Saved data entries:
<<<<
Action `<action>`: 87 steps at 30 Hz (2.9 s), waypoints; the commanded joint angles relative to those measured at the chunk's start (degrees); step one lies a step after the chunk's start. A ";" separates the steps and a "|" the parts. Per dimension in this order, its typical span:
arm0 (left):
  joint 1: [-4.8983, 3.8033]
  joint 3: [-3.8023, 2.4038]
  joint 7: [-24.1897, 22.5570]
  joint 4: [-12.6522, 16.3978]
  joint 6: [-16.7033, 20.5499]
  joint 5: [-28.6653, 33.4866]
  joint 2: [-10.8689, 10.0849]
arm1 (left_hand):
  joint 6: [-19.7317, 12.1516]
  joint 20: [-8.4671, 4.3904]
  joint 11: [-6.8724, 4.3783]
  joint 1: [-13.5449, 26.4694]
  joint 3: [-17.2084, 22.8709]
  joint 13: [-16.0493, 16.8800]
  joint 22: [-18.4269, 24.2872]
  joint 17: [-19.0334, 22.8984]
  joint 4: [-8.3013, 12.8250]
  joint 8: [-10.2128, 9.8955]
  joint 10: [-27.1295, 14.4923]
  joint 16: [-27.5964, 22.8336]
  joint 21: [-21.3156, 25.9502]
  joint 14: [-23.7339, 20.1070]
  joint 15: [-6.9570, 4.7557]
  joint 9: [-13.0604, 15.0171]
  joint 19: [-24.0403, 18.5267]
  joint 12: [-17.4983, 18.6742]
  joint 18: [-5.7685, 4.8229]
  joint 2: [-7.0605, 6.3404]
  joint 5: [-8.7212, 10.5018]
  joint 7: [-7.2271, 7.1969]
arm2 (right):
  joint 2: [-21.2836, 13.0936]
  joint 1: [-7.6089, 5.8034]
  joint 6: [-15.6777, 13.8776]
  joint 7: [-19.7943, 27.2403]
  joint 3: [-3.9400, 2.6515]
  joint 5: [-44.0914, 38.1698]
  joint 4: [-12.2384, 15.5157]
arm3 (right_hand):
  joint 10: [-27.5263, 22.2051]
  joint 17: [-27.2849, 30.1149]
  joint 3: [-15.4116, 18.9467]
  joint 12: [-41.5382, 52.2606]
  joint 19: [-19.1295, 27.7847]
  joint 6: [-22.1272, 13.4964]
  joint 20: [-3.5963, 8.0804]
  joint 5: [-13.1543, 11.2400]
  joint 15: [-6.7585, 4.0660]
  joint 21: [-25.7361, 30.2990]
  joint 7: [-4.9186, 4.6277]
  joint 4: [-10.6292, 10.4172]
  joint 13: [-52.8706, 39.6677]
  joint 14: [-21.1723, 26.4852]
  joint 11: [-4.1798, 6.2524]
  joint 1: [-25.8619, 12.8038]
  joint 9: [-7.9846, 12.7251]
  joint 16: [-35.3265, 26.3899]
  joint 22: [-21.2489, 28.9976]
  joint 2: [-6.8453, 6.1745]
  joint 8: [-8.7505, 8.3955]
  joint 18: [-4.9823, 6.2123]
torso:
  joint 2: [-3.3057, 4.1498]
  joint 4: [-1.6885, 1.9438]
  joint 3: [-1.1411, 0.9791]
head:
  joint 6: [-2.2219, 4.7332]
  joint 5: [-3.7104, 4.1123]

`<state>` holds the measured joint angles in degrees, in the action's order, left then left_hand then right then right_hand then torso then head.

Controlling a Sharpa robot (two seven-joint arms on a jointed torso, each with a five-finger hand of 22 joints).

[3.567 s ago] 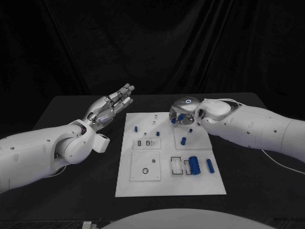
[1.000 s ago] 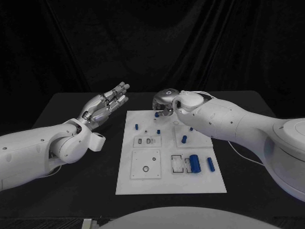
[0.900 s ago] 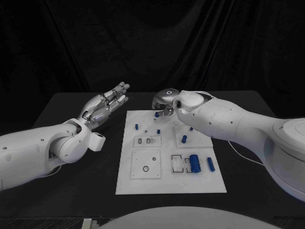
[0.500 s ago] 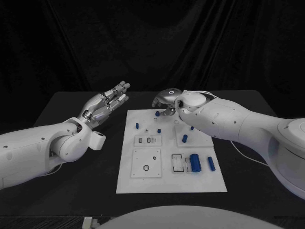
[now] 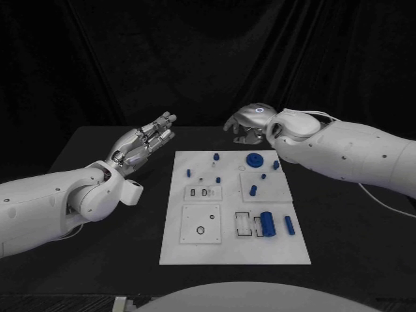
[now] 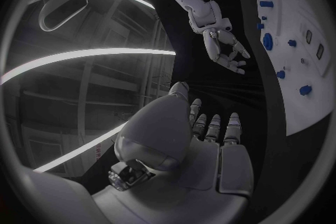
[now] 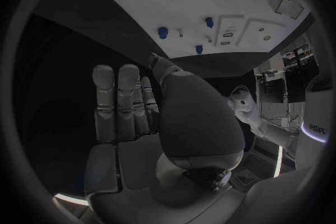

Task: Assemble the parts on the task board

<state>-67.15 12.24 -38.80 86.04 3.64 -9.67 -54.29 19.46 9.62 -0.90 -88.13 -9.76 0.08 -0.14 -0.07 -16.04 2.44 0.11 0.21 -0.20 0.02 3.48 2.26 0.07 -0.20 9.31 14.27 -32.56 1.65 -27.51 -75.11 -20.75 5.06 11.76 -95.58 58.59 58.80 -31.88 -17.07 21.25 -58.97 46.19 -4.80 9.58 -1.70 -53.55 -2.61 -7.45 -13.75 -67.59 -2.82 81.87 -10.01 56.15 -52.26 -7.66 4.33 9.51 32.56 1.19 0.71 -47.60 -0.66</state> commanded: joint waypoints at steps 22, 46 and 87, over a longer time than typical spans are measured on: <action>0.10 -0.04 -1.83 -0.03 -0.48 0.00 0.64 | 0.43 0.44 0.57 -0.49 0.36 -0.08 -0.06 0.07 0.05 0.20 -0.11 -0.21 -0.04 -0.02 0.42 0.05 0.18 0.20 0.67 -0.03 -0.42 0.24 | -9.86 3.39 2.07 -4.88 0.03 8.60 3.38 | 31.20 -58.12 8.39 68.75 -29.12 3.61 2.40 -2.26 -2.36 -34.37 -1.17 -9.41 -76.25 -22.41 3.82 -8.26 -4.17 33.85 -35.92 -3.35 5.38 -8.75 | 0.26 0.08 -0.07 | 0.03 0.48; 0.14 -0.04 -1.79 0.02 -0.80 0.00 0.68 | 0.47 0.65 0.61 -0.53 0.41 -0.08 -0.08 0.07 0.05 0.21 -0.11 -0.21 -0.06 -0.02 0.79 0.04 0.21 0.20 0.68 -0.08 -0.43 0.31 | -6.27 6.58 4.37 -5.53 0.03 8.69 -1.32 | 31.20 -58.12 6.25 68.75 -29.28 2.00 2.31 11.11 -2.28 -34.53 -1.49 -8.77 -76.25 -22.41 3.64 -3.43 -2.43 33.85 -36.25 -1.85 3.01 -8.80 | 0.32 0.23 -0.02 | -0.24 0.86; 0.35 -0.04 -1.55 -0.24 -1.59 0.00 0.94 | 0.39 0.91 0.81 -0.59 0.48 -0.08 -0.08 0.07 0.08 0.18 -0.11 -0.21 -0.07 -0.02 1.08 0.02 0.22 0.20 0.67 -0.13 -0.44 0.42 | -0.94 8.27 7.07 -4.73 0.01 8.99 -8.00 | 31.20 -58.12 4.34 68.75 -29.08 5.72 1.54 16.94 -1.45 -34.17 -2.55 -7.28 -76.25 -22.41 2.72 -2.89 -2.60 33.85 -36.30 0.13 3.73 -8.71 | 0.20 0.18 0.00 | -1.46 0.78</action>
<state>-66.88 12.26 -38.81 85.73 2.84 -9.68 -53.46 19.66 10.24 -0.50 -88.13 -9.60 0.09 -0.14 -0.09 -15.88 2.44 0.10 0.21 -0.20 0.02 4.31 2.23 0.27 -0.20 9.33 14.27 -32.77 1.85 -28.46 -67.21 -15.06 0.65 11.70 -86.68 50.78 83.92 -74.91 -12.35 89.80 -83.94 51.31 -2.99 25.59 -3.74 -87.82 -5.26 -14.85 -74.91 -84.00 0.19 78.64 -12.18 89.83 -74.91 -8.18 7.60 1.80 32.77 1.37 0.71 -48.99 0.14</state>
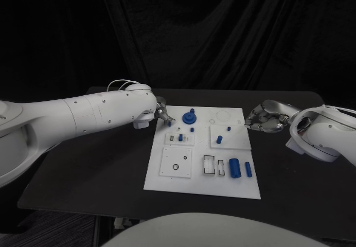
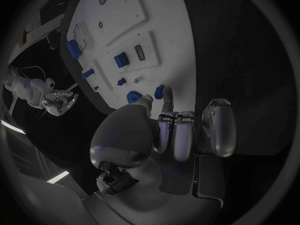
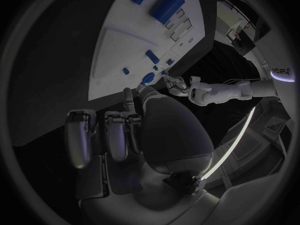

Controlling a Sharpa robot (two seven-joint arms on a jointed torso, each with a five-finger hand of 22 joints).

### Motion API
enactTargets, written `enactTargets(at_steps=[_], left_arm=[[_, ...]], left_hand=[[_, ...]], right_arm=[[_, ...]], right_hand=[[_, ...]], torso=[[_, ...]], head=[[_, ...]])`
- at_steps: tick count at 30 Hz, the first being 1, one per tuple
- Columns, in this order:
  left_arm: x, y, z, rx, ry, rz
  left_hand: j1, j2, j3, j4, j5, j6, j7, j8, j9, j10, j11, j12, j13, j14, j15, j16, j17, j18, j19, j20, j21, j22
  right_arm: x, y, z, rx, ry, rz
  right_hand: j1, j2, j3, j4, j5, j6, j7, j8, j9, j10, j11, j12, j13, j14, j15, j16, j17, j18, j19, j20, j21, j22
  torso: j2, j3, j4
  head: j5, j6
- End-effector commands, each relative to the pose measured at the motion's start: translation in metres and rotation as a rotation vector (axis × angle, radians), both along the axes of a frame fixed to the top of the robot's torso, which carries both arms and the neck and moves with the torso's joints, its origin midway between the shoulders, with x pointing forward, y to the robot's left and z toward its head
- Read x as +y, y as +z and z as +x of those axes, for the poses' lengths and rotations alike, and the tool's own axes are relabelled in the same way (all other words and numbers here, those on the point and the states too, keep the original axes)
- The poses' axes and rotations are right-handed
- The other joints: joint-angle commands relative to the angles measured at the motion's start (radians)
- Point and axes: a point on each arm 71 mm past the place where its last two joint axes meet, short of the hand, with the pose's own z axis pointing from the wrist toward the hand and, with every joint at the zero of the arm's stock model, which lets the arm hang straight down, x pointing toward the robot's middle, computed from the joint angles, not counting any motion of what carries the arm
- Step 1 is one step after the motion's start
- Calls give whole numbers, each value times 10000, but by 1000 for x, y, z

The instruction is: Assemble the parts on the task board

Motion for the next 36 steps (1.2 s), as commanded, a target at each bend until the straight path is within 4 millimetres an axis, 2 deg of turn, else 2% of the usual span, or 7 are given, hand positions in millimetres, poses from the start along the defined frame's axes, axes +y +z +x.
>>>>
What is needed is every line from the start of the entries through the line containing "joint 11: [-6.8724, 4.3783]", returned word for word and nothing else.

Action `<action>`: 87 steps at 30 Hz (2.9 s), waypoints; the commanded joint angles relative to those measured at the chunk's start (degrees); step one lies a step after the chunk's start. A ";" separates the steps and a "|" the parts. Per dimension in this order, its typical span:
arm0 (left):
  joint 1: [-4.8983, 3.8033]
  joint 3: [-3.8023, 2.4038]
  joint 7: [-24.1897, 22.5570]
  joint 4: [-12.6522, 16.3978]
  joint 6: [-16.7033, 20.5499]
  joint 5: [-28.6653, 33.4866]
  joint 2: [-10.8689, 10.0849]
arm1 (left_hand):
  joint 6: [-19.7317, 12.1516]
  joint 20: [-8.4671, 4.3904]
  joint 11: [-6.8724, 4.3783]

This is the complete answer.